See also ../CONTENTS.md (full guide) and ../walkthrough.m.
Interactive web search — analysis/web/
Static browser app over a precomputed segment index (tools/build_search_index.py →
analysis/web/segments.json; 5684 × 5 s segments, 174 searchable channels — index-like
channels and not-applicable skeleton fills are excluded, and interpretable vector channels are
expanded into per-component columns so e.g. EmoNet’s 20 emotion categories and the 8 facial
expressions are individually searchable).
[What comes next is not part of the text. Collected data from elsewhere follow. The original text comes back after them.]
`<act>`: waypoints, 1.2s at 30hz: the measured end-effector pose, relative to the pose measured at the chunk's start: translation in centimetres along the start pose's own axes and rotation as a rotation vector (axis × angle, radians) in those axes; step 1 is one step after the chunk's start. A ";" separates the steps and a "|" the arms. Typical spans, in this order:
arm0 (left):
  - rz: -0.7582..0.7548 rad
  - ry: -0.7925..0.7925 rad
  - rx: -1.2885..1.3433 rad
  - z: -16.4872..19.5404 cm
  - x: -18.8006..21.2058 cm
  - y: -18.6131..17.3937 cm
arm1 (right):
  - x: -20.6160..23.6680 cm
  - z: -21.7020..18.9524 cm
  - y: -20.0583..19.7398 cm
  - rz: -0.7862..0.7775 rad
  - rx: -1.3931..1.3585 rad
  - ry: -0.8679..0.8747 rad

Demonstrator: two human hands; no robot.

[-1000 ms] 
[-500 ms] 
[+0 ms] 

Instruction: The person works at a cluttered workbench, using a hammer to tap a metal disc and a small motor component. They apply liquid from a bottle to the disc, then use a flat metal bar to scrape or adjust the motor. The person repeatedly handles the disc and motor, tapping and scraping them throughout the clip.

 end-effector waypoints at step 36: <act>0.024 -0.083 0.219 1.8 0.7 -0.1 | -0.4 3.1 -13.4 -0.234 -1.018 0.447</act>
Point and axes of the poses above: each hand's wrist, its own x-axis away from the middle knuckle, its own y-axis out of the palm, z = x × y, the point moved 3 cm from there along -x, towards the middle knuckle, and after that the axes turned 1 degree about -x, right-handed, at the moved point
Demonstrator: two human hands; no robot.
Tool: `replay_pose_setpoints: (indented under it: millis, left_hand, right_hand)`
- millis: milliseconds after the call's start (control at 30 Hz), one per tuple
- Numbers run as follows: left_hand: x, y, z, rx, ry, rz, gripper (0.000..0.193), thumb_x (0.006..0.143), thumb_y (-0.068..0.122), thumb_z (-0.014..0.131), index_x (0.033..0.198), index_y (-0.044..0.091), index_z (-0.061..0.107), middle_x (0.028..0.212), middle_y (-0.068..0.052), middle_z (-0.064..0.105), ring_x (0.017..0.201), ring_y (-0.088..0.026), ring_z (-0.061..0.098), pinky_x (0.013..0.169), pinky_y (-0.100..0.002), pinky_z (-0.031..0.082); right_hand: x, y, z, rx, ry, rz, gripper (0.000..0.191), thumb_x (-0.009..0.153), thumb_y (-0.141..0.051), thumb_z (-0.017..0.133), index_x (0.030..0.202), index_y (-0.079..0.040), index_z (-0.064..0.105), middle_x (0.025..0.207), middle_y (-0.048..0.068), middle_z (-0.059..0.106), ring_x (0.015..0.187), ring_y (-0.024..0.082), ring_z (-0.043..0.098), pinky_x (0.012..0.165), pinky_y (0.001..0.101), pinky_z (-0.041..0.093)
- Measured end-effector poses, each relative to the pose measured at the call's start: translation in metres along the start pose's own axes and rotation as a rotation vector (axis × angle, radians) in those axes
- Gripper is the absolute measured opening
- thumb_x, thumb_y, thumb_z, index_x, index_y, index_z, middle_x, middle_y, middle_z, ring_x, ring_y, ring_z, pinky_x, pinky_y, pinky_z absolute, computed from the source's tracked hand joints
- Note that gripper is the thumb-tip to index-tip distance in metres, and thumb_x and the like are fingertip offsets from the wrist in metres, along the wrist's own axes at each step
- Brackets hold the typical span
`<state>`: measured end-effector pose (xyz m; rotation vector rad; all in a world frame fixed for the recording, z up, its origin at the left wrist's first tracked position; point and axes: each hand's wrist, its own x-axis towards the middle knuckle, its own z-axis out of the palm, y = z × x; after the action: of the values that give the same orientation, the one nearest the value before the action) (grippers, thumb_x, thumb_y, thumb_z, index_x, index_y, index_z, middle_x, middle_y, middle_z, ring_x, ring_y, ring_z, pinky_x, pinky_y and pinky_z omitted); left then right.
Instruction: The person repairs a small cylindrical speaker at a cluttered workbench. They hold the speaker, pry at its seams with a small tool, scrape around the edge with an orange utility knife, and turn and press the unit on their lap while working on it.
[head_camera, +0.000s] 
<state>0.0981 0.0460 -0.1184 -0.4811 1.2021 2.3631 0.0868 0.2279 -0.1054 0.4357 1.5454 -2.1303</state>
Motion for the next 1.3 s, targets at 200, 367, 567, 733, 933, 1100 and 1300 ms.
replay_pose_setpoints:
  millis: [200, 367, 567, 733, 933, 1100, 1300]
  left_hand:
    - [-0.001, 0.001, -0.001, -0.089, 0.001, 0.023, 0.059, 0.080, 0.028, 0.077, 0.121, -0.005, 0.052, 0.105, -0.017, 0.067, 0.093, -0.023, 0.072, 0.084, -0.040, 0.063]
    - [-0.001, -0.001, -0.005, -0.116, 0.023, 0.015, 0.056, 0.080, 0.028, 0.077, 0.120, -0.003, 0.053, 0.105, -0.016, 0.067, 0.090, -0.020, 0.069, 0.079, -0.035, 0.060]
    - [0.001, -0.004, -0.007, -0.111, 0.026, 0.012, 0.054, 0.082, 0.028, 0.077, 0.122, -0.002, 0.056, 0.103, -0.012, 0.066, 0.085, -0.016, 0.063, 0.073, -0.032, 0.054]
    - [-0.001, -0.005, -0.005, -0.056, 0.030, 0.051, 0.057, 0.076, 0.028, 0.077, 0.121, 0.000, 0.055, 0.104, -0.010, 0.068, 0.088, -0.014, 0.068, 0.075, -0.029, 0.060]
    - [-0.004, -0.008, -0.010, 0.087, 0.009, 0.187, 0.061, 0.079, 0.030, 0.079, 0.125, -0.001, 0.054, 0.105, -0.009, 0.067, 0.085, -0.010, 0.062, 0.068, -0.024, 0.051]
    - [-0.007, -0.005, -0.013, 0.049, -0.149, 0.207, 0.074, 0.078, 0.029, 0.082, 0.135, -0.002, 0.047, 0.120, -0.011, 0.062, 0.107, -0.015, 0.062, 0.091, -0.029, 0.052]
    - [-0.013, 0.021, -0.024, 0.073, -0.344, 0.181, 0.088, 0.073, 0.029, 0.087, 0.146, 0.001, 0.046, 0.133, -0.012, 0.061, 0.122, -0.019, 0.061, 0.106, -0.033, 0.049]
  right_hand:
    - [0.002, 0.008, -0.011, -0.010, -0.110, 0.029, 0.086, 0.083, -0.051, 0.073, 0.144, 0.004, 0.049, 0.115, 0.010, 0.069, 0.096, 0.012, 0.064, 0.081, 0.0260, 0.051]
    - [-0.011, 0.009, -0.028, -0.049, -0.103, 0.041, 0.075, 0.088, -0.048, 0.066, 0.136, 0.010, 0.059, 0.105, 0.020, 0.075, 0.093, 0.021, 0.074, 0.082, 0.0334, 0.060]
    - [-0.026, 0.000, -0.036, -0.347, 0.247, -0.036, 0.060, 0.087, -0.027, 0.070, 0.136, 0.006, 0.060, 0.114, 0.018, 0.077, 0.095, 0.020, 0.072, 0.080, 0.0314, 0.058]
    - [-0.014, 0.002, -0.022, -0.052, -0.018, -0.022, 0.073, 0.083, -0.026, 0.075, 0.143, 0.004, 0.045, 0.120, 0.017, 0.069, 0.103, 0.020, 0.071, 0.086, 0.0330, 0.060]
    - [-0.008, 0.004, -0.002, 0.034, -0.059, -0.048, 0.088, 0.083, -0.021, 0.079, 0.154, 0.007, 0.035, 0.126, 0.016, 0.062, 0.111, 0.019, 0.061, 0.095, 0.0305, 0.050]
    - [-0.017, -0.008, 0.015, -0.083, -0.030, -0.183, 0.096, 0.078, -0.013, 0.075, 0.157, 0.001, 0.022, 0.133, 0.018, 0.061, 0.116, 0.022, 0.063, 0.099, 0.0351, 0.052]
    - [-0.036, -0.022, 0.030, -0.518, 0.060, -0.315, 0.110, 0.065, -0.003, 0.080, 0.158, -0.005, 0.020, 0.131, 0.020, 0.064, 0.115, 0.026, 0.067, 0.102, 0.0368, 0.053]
Pick any combination of features,
toggle High/Low, and segments are ranked by mean z-score (with a features-covered count when
a segment lacks some selected channels); ▶ Play seeks the actual clip to that segment
(audio stories play as sound; text-only has no playback). Serve from the project root
(python3 tools/serve.py → analysis/web/index.html; the bundled server adds HTTP
Range support so video seeking works). Rankings validate well —
high flow surfaces action scenes, high word-rate the dialogue clips, EmoNet “Aesthetic
Appreciation” the beach-sunset clips, etc. Launch +
rebuild notes: ../../analysis/web/app_readme.md.
Review paper
../REVIEW_PAPER.md — draft review covering the models/algorithms
behind each annotation and the empirical structure of the annotation space (redundancy,
dimensionality: 12–18 PCs→80%, class networks — couplings are modest, strongest
affect↔social ≈ 0.15, and roughly stable across speech density — and the D-optimal design
tool). The group-conditioned figure is analysis/figures/class_coupling_by_group.png.
Phase 4 complete
Corpus reader, synced viewer, correlation/PCA/network analysis, experimental-design tool, web search interface, and the draft review paper are all in place. Future work (per the paper’s §9): swap in production models, scale the VLM reasoning pass, add elicited-affect + diarization, validate against human ratings / brain data.